School of Mathematical Sciences

Machine Learning and Gravitational Wave Astronomy

Project description

I am looking to supervise PhD students interested in either gravitational physics / general relativity, or machine learning applied to scientific problems. Projects will be in the area of gravitational-wave (GW) astronomy, with focus on modeling and/or data analysis for gravitational systems such as black hole binaries. We aim to develop fast and accurate models and inference techniques, which we will then use to analyze real data from the LIGO-Virgo GW observatories and to make predictions for future detectors (LISA, ET). We can thereby precisely characterize sources, derive constraints on alternative gravity theories, and map out the GW universe.

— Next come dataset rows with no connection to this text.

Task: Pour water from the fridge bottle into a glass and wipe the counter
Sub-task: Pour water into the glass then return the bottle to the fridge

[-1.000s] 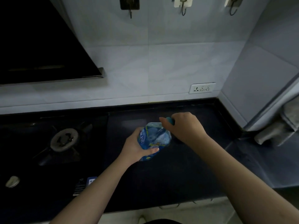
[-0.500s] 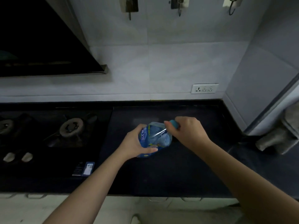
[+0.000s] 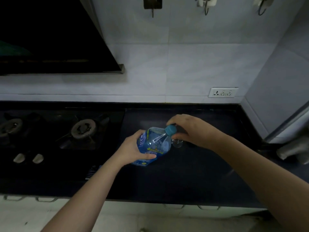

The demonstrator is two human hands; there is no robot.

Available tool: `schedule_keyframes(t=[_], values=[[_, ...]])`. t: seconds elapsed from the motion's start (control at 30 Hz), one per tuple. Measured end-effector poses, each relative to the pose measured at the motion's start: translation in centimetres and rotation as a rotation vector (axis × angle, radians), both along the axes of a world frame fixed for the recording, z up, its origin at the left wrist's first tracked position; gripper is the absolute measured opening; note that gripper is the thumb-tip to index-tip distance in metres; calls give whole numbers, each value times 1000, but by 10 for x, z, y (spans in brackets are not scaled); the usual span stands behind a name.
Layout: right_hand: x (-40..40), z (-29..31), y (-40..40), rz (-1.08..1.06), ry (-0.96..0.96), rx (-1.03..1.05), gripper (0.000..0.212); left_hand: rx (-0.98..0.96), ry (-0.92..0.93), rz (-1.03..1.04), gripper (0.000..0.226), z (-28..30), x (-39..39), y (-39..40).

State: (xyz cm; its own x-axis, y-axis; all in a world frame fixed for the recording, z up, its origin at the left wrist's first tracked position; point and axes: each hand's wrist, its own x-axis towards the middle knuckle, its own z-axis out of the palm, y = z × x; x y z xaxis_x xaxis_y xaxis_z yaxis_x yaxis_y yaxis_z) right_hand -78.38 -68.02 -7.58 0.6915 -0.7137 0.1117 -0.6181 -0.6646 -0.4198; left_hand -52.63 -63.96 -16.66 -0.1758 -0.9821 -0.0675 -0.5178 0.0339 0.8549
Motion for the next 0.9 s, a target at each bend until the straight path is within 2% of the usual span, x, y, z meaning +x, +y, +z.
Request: schedule_keyframes(t=[0.1,0.17,0.23,0.3,0.37,0.43,0.53,0.6,0.67,0.77,0.9], values=[[19,0,7,-343,-25,158,53,-10,-35,36,70,-6,10,0],[37,-4,8,-510,115,170,66,-39,-120,25,74,-8,13,0],[50,-5,10,-551,290,159,65,-101,-213,15,76,-9,12,2],[53,-7,8,-563,390,249,57,-169,-299,23,76,-12,9,3],[53,-6,6,-637,413,367,68,-221,-367,24,73,-17,9,1],[53,-9,3,-682,435,377,77,-222,-375,7,68,-22,9,-1],[52,-17,-1,-671,398,272,72,-179,-299,1,65,-26,10,-4],[49,-19,1,-628,272,244,59,-129,-230,-12,66,-26,13,-6],[44,-20,4,-533,115,243,43,-65,-183,-37,67,-26,18,-9],[31,-23,-2,-352,78,216,28,-10,-179,-91,72,-27,20,-16],[15,-33,-11,-234,-2,233,29,42,-162,-85,75,-33,15,-24]])
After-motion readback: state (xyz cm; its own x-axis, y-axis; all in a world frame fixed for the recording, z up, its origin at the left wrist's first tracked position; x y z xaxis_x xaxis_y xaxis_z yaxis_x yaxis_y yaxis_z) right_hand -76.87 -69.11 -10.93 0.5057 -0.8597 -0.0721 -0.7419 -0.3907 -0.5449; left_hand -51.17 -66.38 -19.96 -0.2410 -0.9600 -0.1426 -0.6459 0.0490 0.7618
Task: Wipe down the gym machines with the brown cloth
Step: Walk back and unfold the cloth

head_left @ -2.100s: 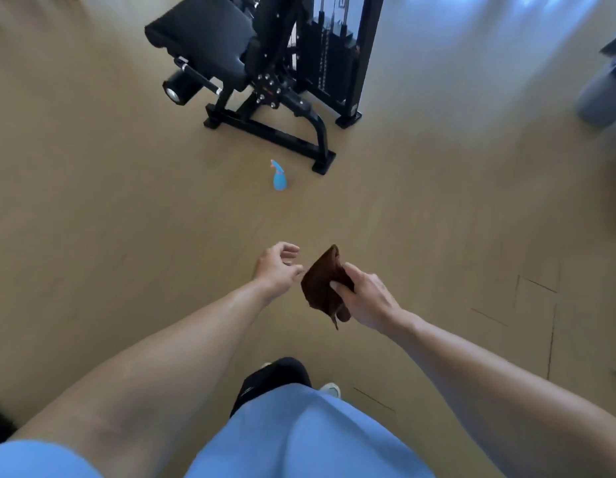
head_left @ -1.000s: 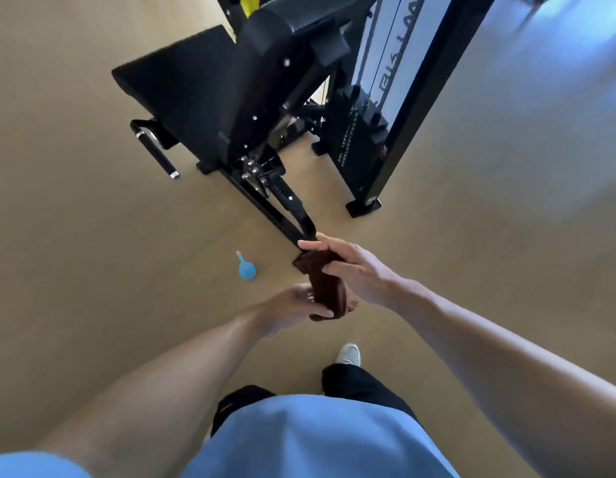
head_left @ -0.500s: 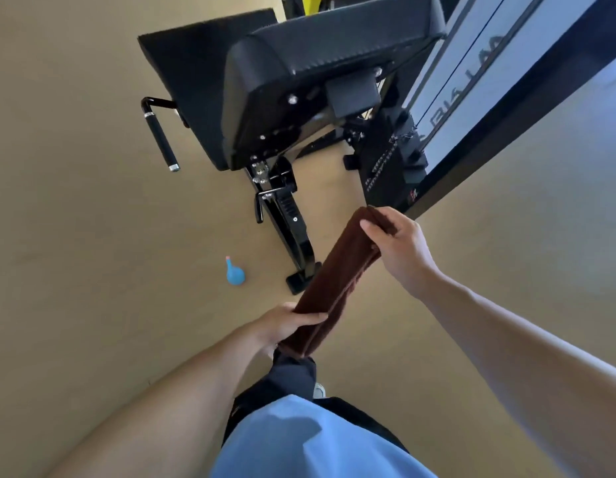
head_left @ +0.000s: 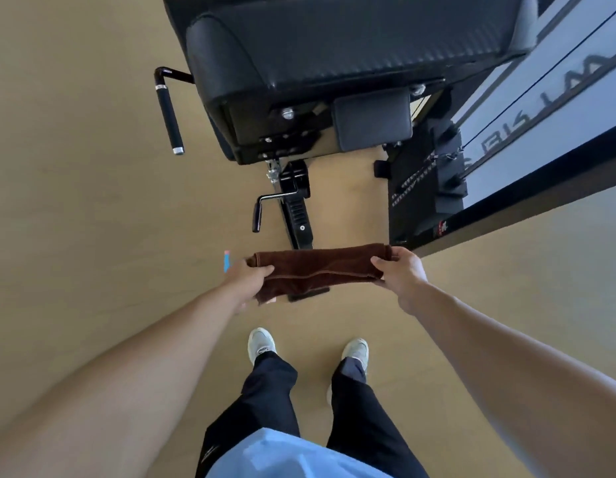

To this end, my main research has been in developing probabilistic deep-learning techniques for Bayesian inference with GW data. This trains neural networks to analyze data in a fraction of the time of classical methods, with comparable levels of accuracy. Example projects could be either on the machine-learning side (developing faster and more accurate techniques, which could in principle be applied more broadly in science) or on applications (to future detectors, to new sources, and to populations of sources). On the theory side, I am interested primarily in modeling nonlinear effects using black hole perturbation theory, to study the behavior of black holes as they equilibrate following a merger, but I am happy to supervise interesting projects more broadly in general relativity.

Supervisor contacts

 

Related research centre or theme

Computational Statistics and Machine Learning

Gravity

 
 

 

 

Project published references

M. Dax, S. R. Green, J. Gair, J. H. Macke, A. Buonanno, and B. Schölkopf, “Real-Time Gravitational Wave Science with Neural Posterior Estimation”, Phys. Rev. Lett. 127, 241103 (2021), arXiv:2106.12594 [gr-qc].

L. Sberna, P. Bosch, W. E. East, S. R. Green, and L. Lehner, “Nonlinear effects in the black hole ringdown: Absorption-induced mode excitation”, Phys. Rev. D 105, 064046 (2022), arXiv:2112.11168 [gr-qc].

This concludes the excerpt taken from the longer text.